Implications of the research
Our study raises questions about the extent to which the achievement of a safety culture as characterised in much contemporary literature19,20 is achievable in the context of hospital operating theatre departments. A focus on safety culture as embodying a shared commitment to written rules and formal processes intended to improve safety ignores the unwritten rules which govern clinical behaviours. The comments of our interviewees (together with the observational data collected as part of the wider study) suggest that doctors do follow rules, but these are the unwritten rules of medical practice. These rules include applying discretion and judgement—with autonomy and an ability to practise without recourse to guidelines—as key elements of the medical identity.21 While advocates of standardisation (such as the nurses in our study) view doctors as rule breakers, doctors themselves do not necessarily regard certain rules as legitimate or identify with the rules written for them by members of other social groups. In the context of team working, the creation and maintenance of such boundaries may promote silo thinking and militate against shared responsibility.
The creation of a “safety culture” requires a shared set of beliefs, attitudes, and norms in relation to what is seen as safe clinical practice.
The assumption that these shared beliefs will be based on standardised procedures ignores the fact that different groups of staff (such as doctors and nurses) have different and opposing views about the contribution of guidelines to safety and to clinical practice more generally.
These differences of opinion cannot be easily reconciled since they reflect deeply ingrained beliefs about what constitutes professional conduct.
The emphasis on guidelines downplays the risks of standardisation and the adverse effects on team working of presenting guideline adherence as synonymous with professionalism.
This suggests that, rather than focusing on guideline development and appealing to clinicians to comply with these guidelines, future safety research and policy should attempt to understand the unwritten rules which govern clinical behaviour and examine the ways in which such rules are produced, maintained, and accepted as legitimate.
Limitations of the research
The research sample was relatively small and comprised staff from only one hospital.
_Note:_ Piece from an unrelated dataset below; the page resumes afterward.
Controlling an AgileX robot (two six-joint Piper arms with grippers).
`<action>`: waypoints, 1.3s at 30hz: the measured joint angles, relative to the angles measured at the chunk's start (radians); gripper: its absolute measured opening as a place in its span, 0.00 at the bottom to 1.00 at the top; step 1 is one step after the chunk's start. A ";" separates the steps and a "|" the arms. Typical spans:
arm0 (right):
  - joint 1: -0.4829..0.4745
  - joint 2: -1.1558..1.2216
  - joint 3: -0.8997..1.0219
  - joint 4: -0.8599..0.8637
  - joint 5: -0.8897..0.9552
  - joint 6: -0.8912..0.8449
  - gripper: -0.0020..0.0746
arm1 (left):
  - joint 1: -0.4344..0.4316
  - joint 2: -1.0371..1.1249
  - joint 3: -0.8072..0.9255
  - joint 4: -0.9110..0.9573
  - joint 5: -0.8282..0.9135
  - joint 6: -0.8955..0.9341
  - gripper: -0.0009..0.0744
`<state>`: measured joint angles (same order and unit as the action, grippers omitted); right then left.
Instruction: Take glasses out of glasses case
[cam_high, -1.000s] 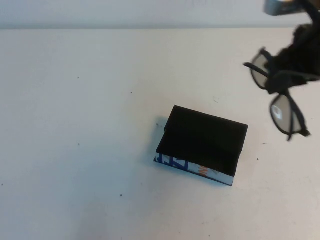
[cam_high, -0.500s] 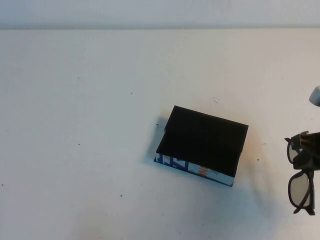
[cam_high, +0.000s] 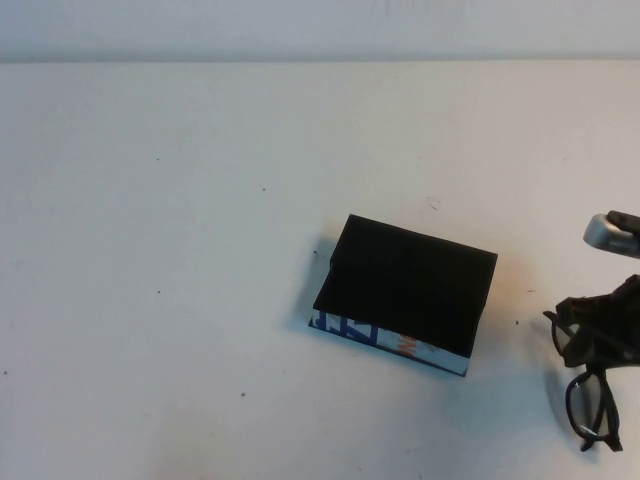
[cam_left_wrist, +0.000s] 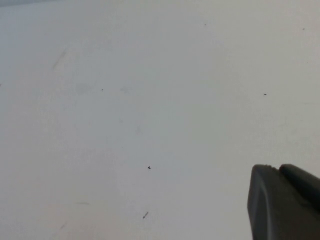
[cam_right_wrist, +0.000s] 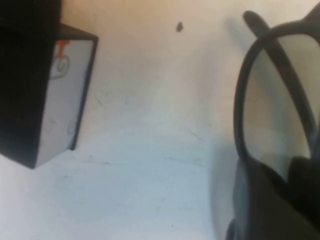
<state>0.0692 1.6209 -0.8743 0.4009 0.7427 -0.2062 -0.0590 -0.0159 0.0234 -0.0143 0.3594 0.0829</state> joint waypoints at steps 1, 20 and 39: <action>0.000 0.000 0.000 0.013 -0.001 -0.012 0.24 | 0.000 0.000 0.000 0.000 0.000 0.000 0.01; 0.000 -0.628 0.071 0.119 -0.083 -0.235 0.03 | 0.000 0.000 0.000 0.000 0.000 0.000 0.01; -0.002 -1.361 0.549 0.111 -0.389 -0.271 0.00 | 0.000 0.000 0.000 0.000 0.000 0.000 0.01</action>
It could be argued that the opinions of the staff we interviewed and observed offer only a partial account of the extent to which differences between medical and nursing cultures act as barriers to the achievement of a safety culture. However, the consistency of responses and the ongoing observation of activities over an 18 month period, during which many more staff were observed in addition to those interviewed, counters some of the limitations of small sample size.